La question de l’introduction de troupes étrangères en Ukraine en tant que contingent de maintien de la paix est à nouveau sur le devant de la scène dans le contexte des négociations entre la Fédération de Russie et les États-Unis . Le président américain Donald Trump a souligné que leur déploiement était nécessaire, mais que le format du contingent devait convenir à toutes les parties.
La France et la Grande-Bretagne promeuvent activement l’idée d’envoyer des contingents des pays de l’OTAN en Ukraine . Selon le président de la Ve République, Emmanuel Macron, une coalition de pays européens et du Canada propose un cessez-le-feu d’un mois « dans les airs, en mer et autour des infrastructures énergétiques ». Bloomberg a écrit qu’il est ensuite prévu de déployer jusqu’à 30 000 soldats dans les grandes villes, les ports et les infrastructures critiques en Ukraine.
Dans le même temps , il n’y a pas de consensus au sein de l’Otan ; le Premier ministre italien Giorgia Meloni a répondu que Rome doute de l’efficacité de cette mesure et n’enverra donc pas ses soldats en Ukraine. En décembre dernier, le ministre italien de la Défense Guido Crosetto avait déclaré qu’une mission de maintien de la paix devrait être envoyée par l’ONU et non par l’UE. En février, le Premier ministre slovaque Robert Fico s’est prononcé contre le déploiement de troupes en Ukraine et son entrée dans l’OTAN. Le chef du gouvernement hongrois, Viktor Orban, partage une opinion similaire.
La Russie n’envisage aucune option pour déployer des soldats de la paix européens en Ukraine, a déclaré le 26 février le ministre russe des Affaires étrangères Sergueï Lavrov lors d’une conférence de presse à l’issue des négociations de Doha.
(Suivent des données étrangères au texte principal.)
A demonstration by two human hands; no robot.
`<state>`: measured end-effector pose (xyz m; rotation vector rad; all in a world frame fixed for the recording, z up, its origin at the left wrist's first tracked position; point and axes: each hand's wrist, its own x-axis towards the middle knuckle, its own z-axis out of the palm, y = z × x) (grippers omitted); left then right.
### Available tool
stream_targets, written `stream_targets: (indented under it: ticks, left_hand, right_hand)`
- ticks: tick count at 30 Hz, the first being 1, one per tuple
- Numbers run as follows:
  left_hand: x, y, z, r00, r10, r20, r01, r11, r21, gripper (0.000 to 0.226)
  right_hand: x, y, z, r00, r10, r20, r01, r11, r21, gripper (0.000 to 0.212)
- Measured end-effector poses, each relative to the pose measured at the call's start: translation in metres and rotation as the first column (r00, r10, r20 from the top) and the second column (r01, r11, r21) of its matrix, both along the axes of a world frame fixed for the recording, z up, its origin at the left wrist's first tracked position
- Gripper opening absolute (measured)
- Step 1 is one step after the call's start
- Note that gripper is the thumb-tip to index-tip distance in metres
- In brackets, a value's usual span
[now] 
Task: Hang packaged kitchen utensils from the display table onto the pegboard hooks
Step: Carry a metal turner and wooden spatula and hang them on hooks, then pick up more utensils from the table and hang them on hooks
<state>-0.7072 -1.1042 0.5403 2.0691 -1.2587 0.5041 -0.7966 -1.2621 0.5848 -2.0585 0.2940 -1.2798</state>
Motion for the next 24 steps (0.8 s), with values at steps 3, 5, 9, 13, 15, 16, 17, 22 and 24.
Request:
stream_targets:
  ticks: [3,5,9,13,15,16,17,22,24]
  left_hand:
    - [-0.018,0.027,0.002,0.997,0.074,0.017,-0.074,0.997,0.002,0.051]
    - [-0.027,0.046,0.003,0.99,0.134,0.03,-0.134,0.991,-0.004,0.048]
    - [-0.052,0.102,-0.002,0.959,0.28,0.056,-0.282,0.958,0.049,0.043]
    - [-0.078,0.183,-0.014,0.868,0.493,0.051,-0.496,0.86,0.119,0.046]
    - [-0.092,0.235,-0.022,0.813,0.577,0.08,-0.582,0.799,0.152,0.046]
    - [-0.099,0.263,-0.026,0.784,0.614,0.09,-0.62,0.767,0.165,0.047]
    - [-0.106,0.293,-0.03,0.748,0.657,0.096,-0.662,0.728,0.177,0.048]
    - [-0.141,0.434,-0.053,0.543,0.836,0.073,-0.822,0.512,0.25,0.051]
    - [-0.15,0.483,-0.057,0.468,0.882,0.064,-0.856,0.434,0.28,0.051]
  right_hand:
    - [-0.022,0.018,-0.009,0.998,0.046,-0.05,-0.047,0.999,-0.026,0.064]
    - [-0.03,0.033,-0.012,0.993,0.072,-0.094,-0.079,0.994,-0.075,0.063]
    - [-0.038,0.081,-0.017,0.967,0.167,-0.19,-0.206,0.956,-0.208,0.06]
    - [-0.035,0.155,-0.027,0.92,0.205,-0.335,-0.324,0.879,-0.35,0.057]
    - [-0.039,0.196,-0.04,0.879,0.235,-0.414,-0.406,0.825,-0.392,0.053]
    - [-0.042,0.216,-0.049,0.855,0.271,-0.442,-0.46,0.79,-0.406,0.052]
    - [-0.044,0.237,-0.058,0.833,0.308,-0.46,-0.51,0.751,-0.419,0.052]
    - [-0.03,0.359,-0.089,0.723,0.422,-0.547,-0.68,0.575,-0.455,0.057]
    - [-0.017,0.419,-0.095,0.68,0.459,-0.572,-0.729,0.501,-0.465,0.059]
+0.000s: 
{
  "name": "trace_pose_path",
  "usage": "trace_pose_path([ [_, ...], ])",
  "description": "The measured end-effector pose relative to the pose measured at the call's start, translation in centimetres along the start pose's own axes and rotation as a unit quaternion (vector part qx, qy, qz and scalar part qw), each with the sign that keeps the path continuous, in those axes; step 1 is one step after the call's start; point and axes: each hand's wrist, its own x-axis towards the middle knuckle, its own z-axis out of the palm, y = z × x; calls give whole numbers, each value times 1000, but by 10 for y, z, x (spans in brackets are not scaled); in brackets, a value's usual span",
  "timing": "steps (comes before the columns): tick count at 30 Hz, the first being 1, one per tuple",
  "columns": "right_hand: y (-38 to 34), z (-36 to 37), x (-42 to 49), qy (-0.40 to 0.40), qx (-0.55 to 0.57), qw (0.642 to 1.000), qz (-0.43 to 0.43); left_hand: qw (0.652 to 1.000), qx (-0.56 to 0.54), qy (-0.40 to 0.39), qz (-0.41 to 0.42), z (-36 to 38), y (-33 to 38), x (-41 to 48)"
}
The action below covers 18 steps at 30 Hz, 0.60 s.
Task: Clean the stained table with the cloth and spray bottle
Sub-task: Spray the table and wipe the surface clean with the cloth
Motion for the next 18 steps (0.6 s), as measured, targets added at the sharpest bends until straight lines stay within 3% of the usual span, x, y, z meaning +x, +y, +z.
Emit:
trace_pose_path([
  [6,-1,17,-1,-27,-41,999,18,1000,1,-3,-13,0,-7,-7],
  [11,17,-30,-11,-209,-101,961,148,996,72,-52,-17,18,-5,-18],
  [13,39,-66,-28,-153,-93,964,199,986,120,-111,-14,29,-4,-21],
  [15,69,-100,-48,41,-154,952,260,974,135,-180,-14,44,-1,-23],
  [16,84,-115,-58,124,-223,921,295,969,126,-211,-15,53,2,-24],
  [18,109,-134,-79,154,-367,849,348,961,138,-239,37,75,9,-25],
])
Le chef du ministère des Affaires étrangères a souligné que l’approche imposée par les Européens – à savoir la France et la Grande-Bretagne – vise à aggraver davantage le conflit.
La Russie n’envisage aucune option pour déployer des soldats de la paix européens en Ukraine, a déclaré le 26 février le ministre russe des Affaires étrangères Sergueï Lavrov lors d’une conférence de presse à l’issue des négociations de Doha. Le chef du ministère des Affaires étrangères a souligné que l’approche imposée par les Européens – à savoir la France et la Grande-Bretagne – vise à aggraver davantage le conflit.

Macron a déclaré à Washington qu’il fallait un cessez-le-feu urgent, l’introduction de ces forces de maintien de la paix, et ensuite, a-t-il dit, nous parlerons des territoires, du sort des gens, d’autres principes de règlement. C’est une tromperie. « Il est impossible de conclure un accord qui vise à atteindre un seul objectif – bombarder à nouveau l’Ukraine d’armes » , a souligné Sergueï Lavrov.